Кто-то толкнул Юлию в спину: солдаты приказывали всем садиться в машину, где на грязных досках понурясь уже сидели какие-то люди. Машина качнулась и дернулась, разворачиваясь. Старый хутор, еще не тронутый огнем, стоял, залитый солнцем, среди зеленого луга, и только одно окно багрово пламенело от разгорающегося пожара.

По лугу медленно ползли белые пятнышки, гуси опять возвращались домой.

Глава двадцать первая

Фашистский комендант Ланкая вместе с его караульной командой совсем затерялись среди войсковых штабов отступающих войск и среди всяческих отрядов специального назначения. Целые дни комендант проводил в своем кабинете, не смея отлучиться из опасения, что его вызовет какой-нибудь старший начальник одной из непрерывно сменявшихся в городе боевых частей. Коменданту давно и страстно хотелось напиться до одурения, но он не смел и только накуривался до тошноты, часами глядя на проклятого мельхиорового орла на чернильнице, которого успел возненавидеть, точно врага.

Он жаждал одного, чтоб все это поскорее кончилось, чтобы пришел наконец вожделенный приказ эвакуироваться и чтоб его опять назначили комендантом куда-нибудь за тысячу километров от этого доживающего последние дни Ланкая.

Совершенно разбитый и подавленный, он вернулся поздно вечером на квартиру, вздрагивая от нервного озноба, разделся и лег в постель, поставив около себя бутылку французского коньяка и коробку шоколадных конфет.

«Будь что будет! — сказал он себе. — Сегодня напьюсь, и пусть всё идет к черту!»

Он налил большую рюмку, понюхал ее, протянул руку за шоколадкой, и в это время зазвонил телефон. Коменданта прямо-таки подбросило на постели от этого звонка, — вот до чего разгулялись нервы!
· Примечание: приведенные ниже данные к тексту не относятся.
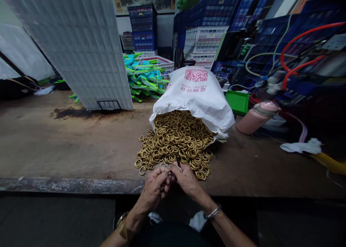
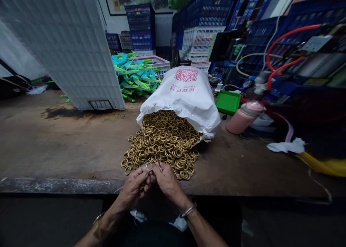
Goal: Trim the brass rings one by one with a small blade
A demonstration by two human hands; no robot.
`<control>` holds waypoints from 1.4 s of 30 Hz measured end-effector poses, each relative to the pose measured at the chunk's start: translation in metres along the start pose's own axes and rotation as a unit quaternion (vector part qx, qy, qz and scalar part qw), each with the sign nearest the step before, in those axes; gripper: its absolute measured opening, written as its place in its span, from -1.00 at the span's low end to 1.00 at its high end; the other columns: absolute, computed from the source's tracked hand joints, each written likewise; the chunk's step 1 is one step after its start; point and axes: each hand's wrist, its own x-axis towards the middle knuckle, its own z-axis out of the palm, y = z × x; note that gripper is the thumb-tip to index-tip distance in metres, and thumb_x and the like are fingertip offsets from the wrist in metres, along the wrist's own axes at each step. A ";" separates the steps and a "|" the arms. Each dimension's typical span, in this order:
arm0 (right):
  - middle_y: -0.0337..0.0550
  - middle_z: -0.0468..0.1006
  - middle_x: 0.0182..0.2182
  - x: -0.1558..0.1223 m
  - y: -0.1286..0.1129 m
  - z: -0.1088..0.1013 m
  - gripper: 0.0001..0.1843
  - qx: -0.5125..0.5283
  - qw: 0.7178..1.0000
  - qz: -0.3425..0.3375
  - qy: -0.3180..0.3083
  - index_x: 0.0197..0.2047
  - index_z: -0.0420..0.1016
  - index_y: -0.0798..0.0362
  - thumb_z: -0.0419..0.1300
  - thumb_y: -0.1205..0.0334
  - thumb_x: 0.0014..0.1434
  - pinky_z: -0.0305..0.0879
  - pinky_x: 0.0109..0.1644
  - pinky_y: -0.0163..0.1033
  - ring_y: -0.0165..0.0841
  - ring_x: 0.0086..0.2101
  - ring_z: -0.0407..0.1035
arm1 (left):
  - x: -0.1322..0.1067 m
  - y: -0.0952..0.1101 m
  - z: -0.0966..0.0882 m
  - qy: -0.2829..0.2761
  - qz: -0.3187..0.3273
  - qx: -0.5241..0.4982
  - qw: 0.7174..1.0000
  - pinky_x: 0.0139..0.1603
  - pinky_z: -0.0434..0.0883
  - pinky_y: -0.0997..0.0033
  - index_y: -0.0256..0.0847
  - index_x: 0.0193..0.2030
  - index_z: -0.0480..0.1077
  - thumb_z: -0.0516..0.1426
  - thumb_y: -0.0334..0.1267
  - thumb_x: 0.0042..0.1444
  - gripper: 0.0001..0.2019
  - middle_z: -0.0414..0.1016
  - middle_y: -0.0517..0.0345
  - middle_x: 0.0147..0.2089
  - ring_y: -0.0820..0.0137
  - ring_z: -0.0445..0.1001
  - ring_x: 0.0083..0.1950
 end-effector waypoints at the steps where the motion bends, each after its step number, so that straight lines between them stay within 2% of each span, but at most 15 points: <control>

Срывая с рычага трубку, он чуть не опрокинул бутылку.

Звонил начальник особой подрывной команды. И всего-то на один чин старше, а разговаривает, как фельдфебель с рядовым. Но ничего не поделаешь: это особые эсэсовские части, от них сильно попахивает гестапо.

Разговор был коротким. Едва положив трубку, комендант с вежливейшей улыбкой, еще оставшейся от разговора, торопливо влезал в брюки и яростно чертыхался.

Он натянул один сапог, взялся за второй, но тут же, крякнув с досады, шваркнул его об пол и с размаху опрокинул рюмку в рот. После этого он спохватился и спеша стал надевать второй сапог. Через минуту теплая постель, шоколад, коньяк — все осталось на своем месте, а комендант, подняв по тревоге свою убогую команду пожилых эрзац-солдат, чуть не бегом повел ее на площадь.

Там, выполняя полученный приказ, он тщательно расставил своих стариканов у всех переулков, выходящих на площадь, и затем стал прохаживаться взад и вперед, наблюдая за тем, что творится на площади.

Наглые, щегольски одетые эсэсовские подрывники, подъехав на машинах к стоявшему посреди площади старинному костелу, засветили электрические фонарики и вошли внутрь. Потом стали подъезжать машины с грузом. Ящики снимали и вносили в собор.